Aby zapewnić jadalni odpowiednio mocne podstawy dla eklektycznego stylu jadalni, Drummond wybrał tradycyjne elementy architektoniczne. Nowe lśniące podłogi z drewna, klasyczne drewniane panele na ścianach, a głębokie listwy koronowe podkreślają sufity.
Na tym zdjęciu: Stół do jadalni to stary stół do sadzenia Drummond kupiony w pokoju dziecinnym i wyposażony w metalowy blat; para lub nowoczesne lampy równoważą latarnię w stylu antycznym; kontrastujące kolory stymulują oko i apetyt.
We wnętrzach Drummonda uczy się oczekiwać nieoczekiwanego. Na przykład: subtelny kolor pod stopami w szaro-zielonej podłodze; mieszanie stylów, takich jak lampy z lat 50. i szafka z klonu tygrysiego z lat 60. XX wieku; bardzo szczegółowa podstawa stołu i agresywnie prosty blat ze stali nierdzewnej.
Bujne zasłony na całej długości ułatwiają przejście między salonem a przylegającym do niego holem wejściowym.
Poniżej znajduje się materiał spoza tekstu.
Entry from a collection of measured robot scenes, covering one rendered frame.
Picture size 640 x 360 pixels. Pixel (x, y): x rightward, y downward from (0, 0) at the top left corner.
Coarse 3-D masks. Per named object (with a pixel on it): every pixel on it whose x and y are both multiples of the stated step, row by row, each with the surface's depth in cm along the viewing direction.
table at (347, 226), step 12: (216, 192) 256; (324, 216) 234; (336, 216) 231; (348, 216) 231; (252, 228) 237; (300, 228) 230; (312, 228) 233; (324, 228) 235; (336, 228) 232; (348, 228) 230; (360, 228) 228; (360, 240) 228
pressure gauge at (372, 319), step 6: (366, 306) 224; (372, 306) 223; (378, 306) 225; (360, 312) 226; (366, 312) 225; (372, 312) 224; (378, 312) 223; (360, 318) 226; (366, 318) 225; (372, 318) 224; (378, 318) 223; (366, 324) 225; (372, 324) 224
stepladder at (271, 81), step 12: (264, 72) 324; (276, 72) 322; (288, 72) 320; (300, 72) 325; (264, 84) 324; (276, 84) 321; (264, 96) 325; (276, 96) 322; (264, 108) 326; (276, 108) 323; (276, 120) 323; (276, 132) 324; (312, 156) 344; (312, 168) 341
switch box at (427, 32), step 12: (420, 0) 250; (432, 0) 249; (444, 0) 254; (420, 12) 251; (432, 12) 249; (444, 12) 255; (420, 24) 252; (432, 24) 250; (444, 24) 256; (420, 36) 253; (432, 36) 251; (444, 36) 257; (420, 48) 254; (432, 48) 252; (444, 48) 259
Skrzydła, otomana, sofa i stolik są autorstwa Mitchell Gold + Bob Williams.
Kojące kolory przejmują główną sypialnię. Drummond dodał ciężką tapetę na suficie, a nie na ścianach, a pokryte winylem krzesło biurowe doskonale harmonizuje z zabytkową ławką.
Aby zaprojektować łazienkę dla dwojga w jednym miejscu, Drummond postanowił zbudować wolnostojącą ścianę na środku pokoju. Podwójne zlewozmywaki z półkami do przechowywania ręczników pod spodem oraz lustro i przegubowe oświetlenie powyżej tworzą podwójne centra pielęgnacyjne. Zamiast mocnego koloru trzy różne zabiegi kafelkowe dają wizualne emocje.